--- Data shown Enclosed Below ---

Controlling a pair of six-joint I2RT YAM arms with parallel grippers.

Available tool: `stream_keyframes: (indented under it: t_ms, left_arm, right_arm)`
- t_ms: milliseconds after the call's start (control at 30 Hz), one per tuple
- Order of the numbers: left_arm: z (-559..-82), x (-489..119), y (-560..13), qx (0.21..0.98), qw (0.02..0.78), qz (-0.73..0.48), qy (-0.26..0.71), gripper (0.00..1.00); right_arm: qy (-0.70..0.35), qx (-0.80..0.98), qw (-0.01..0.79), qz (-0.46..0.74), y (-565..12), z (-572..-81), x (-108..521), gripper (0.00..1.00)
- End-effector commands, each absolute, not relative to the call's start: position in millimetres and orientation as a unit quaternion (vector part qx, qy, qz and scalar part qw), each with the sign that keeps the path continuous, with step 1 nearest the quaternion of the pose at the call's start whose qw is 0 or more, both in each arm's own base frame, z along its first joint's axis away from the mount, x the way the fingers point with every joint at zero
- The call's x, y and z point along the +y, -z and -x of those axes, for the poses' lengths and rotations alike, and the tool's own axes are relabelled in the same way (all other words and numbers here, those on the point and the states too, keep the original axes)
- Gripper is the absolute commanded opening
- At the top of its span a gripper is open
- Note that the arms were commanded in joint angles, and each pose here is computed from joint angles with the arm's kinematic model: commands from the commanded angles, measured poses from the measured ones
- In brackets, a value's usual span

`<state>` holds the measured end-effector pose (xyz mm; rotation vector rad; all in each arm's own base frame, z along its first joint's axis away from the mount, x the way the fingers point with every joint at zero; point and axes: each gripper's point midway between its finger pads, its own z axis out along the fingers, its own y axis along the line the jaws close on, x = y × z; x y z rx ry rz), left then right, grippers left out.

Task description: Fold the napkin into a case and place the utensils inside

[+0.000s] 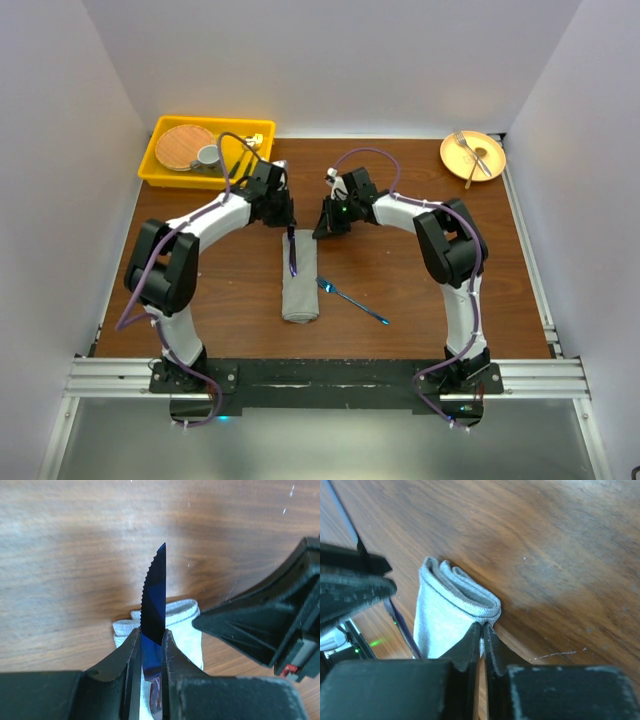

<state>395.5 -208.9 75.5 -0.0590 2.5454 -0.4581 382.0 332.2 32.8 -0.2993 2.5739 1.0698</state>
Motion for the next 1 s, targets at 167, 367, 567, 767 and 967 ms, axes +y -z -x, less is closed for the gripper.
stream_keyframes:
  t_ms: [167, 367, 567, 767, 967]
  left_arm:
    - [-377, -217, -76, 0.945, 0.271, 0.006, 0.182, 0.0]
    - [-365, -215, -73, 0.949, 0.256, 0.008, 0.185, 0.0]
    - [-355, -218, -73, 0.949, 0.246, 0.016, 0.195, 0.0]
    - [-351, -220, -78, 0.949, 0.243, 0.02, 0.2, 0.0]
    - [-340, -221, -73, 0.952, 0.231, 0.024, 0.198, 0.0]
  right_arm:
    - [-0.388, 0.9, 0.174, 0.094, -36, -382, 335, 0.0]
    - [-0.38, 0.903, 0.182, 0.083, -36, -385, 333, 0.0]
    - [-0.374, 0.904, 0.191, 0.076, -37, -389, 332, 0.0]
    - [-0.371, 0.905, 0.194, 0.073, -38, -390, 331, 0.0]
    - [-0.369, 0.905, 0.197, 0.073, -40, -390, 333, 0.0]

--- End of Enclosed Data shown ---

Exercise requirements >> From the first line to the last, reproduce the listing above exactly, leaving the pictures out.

Answer to the exercise >>
Controlling a pair of six-joint I2RT YAM arms with parallel grippers.

Available tool: `stream_keyframes: (indented under it: t_ms, left_arm, right_arm)`
- t_ms: milliseconds after the call's start (control at 30 Hz), one per tuple
- Order of the numbers: left_arm: z (-559..-82), x (-489..119), y (-560..13), qx (0.21..0.98), qw (0.02..0.78), qz (-0.73..0.48), qy (-0.26..0.71), gripper (0.00..1.00); right_arm: qy (-0.70..0.35), qx (-0.80..0.98), qw (-0.01..0.79), qz (-0.46..0.74), y (-565..12), z (-572..-81), x (-108..521), gripper (0.00..1.00)
- End-effector commands, each absolute, not relative to the call's start: position in millimetres and orientation as a unit quaternion (vector part qx, qy, qz and scalar part qw), each with the sign that keeps the path continuous, with step 1 nearest the quaternion of the pose at the call's start whose qw is 0 or more, both in each arm's own base frame, z along its first joint's axis away from the mount, x the way the fingers point with every joint at zero
- The call's x, y and z point along the +y, -z and -x of those axes, for the poses' lengths and rotations alike, and the tool's own axes are relabelled in the same way (all other words and numbers here, those on the point and the states too, keep the original axes)
- Gripper is the absolute commanded opening
- At the top of its span a gripper is open
- Note that the arms were commanded in joint angles, and each pose here is computed from joint angles with the arm's kinematic model: commands from the commanded angles, measured poses from the measured ones
- In brackets, a value's usual span

`<state>` holds the measured end-effector pose (xyz mm; rotation vector rad; all in each arm's own base frame, z along its first joint's axis away from the mount, x the way the fingers point with every joint at zero; point and axes: each gripper's point midway between its finger pads, its own z axis out along the fingers, its own y axis along the line the jaws close on, x = y × z; x y z rx ry rz), left then right, grippers left out.

Task description: Fold the napkin into a case and place the utensils inside

[+0.000s] 

<state>395.5 -208.9 75.5 -0.0590 2.5454 -0.4581 382.0 332.2 32.8 -0.2993 2.5739 1.0698</state>
Motion for the next 1 s, targets at 167, 367, 567, 767 and 967 ms, axes +y -z -x, less is closed for the gripper.
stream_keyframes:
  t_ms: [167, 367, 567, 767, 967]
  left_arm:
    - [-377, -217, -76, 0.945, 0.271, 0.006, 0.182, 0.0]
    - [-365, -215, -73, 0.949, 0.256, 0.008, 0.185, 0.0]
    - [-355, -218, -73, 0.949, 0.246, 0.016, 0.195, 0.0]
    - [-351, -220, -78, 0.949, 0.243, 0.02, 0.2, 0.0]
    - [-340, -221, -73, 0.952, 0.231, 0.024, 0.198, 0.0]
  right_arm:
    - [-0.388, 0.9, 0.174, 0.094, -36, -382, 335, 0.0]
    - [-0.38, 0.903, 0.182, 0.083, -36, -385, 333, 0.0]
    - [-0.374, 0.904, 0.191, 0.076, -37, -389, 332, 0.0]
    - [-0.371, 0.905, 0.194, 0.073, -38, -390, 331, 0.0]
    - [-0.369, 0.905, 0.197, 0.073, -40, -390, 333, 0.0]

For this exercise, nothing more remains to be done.